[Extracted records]
§ §

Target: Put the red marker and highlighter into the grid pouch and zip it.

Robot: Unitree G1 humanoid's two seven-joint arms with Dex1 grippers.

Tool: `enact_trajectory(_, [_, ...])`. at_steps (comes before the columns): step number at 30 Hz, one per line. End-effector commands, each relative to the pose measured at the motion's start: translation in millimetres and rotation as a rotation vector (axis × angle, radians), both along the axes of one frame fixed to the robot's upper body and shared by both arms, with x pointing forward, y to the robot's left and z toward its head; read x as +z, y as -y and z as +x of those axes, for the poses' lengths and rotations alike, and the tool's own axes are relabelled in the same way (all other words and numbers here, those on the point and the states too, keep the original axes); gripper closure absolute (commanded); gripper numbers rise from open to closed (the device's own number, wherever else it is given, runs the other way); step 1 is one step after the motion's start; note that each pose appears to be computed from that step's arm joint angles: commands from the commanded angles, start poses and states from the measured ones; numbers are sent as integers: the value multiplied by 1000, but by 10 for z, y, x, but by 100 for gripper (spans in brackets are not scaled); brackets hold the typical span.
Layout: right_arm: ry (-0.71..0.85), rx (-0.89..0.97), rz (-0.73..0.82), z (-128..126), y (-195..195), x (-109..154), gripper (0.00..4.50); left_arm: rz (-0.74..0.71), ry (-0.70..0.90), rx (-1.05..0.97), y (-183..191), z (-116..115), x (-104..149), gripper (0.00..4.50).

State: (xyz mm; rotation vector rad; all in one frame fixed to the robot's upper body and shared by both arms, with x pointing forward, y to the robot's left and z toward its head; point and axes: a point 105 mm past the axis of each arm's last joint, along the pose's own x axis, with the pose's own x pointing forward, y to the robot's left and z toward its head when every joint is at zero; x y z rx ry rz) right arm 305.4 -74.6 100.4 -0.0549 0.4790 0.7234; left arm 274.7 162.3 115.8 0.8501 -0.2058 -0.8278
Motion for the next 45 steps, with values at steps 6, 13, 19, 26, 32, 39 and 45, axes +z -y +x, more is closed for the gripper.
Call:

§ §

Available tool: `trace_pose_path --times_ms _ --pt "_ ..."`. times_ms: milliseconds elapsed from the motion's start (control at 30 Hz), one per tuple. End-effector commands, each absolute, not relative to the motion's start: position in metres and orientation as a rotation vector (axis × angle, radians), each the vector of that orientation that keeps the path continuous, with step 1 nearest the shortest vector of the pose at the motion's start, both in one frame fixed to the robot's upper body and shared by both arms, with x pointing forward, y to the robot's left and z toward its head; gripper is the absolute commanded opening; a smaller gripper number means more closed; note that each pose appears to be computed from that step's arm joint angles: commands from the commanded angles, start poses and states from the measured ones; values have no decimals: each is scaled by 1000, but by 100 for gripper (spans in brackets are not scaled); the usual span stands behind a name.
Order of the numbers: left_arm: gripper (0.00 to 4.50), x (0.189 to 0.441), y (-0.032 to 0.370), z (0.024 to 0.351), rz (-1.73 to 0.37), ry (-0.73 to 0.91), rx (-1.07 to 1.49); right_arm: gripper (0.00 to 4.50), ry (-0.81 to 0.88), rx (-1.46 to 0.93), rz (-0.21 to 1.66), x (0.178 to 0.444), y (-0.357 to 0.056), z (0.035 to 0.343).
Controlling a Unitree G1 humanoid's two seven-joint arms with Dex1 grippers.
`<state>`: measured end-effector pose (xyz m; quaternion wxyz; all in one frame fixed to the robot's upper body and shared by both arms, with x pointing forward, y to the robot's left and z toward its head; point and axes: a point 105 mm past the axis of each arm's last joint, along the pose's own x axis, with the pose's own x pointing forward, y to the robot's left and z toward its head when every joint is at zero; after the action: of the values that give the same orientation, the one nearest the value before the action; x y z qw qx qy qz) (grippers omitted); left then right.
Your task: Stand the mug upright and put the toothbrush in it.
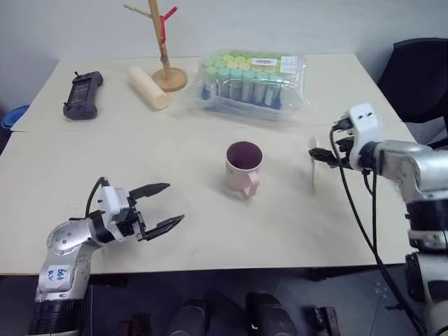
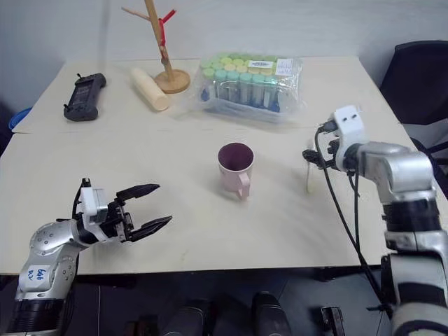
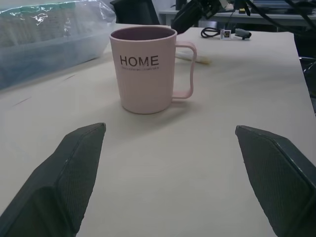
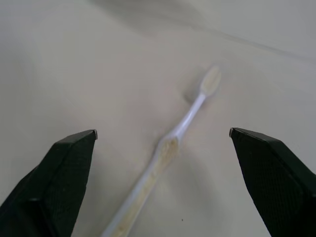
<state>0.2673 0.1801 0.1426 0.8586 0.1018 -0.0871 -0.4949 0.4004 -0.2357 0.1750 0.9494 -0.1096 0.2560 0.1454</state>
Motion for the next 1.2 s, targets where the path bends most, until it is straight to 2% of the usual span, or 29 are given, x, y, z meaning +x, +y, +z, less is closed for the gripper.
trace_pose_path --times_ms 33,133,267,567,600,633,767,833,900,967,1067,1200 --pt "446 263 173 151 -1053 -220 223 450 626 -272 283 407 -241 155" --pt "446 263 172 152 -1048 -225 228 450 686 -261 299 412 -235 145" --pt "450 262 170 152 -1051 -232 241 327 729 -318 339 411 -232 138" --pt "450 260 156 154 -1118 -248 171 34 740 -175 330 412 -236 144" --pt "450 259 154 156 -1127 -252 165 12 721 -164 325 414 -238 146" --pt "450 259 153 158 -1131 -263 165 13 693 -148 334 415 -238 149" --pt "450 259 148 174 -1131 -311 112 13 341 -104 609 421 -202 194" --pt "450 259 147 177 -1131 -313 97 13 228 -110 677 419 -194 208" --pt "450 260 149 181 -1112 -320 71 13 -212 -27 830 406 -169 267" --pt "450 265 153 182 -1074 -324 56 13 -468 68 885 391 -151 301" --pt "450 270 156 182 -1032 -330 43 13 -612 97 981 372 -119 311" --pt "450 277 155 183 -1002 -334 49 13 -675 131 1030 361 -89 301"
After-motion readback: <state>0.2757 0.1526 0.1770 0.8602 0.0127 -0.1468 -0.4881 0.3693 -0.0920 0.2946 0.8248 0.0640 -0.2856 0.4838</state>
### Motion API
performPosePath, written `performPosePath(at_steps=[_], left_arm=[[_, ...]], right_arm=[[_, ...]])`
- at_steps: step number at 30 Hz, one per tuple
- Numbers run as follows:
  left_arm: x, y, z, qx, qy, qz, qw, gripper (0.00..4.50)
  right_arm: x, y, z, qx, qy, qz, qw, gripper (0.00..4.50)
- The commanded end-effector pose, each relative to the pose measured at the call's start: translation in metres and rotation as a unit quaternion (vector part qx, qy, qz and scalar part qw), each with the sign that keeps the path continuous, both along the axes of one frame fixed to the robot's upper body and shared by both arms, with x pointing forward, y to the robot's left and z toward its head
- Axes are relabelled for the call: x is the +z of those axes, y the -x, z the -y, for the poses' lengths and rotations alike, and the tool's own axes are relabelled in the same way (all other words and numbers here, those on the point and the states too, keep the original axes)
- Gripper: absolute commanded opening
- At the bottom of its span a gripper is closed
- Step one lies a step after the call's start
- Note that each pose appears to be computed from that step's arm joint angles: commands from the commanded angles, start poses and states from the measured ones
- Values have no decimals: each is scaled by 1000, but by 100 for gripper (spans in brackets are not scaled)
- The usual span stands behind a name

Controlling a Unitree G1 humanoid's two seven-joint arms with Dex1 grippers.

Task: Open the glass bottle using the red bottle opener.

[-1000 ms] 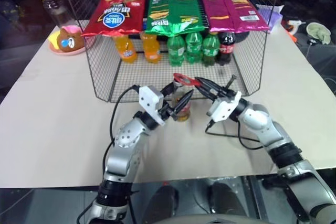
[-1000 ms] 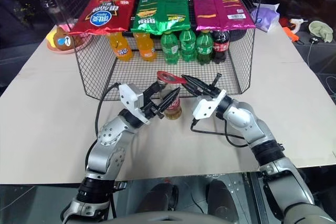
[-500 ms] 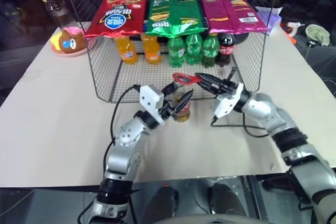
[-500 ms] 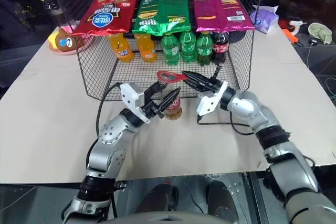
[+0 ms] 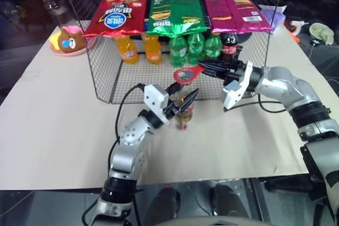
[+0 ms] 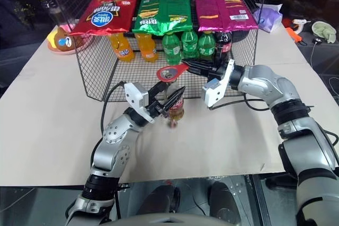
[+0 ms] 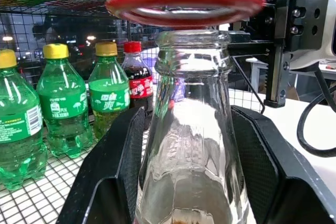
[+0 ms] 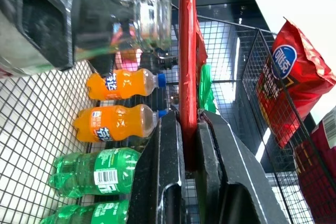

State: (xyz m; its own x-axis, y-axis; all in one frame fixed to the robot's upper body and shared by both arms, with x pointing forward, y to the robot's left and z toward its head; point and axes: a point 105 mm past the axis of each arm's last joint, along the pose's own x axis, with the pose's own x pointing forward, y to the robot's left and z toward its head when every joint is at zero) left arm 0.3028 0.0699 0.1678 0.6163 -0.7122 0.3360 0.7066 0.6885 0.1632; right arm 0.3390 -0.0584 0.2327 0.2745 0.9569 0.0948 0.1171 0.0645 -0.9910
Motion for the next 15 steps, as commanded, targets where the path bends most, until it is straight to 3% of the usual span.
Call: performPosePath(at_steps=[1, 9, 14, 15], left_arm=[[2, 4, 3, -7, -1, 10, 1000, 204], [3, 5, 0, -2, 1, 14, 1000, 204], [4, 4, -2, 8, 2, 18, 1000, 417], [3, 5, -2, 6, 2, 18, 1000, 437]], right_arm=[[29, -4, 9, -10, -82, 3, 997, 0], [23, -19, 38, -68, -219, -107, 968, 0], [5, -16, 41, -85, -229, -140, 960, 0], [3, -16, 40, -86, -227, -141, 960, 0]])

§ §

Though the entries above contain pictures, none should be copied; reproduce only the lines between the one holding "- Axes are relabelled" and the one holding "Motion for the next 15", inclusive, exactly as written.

- Axes are relabelled for the call: x is the +z of those axes, y the -x, z the -y, for the poses' lengths and rotations alike, and the tool's own axes are relabelled in the same way (all other words and numbers here, those on the point and the states too, keep the original axes)
- Gripper: absolute commanded opening
- At the bottom of its span a gripper is closed
- Step one lies a step after the call's start
- Note that each pose appears to be computed from that step's arm joint angles: commands from the commanded angles, start poses and states from the measured ones
- Values have no decimals: each is scaled by 1000, but by 100 for gripper (spans in brackets are not scaled)
- The usual span stands behind a name

Controlling a Unitree G1 humanoid's two seven-joint arms with Dex1 grippers.

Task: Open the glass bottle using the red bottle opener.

[-1000 ms] 
[-1000 ms] 
[-500 ms] 
[-500 ms] 
[+0 ms] 
[+0 ms] 
[+0 ms] 
[+0 ms] 

State: (xyz m; its own x-axis, y-axis; all in one frame fixed to the robot's upper body and shared by both arms, with x pointing forward, y to the robot's left and z toward its head; point and axes: a point 105 mm past the axis of each arm's last joint, along the pose's own x axis, with the pose's own x pointing forward, y to the robot's left and z toward its head when every joint is at zero) left arm 0.3028 0.0699 0.1678 0.6163 -0.7122 0.3360 0.7066 0.6885 0.1632; right arm 0.3390 -0.0584 0.2327 0.2745 0.9569 0.0948 0.1171 0.0645 -0.9910
Motion for the next 15 steps, as commanded, targets where the path bends most, until it is straight to 3% of the usual span.

That completes the answer, and no more is expected.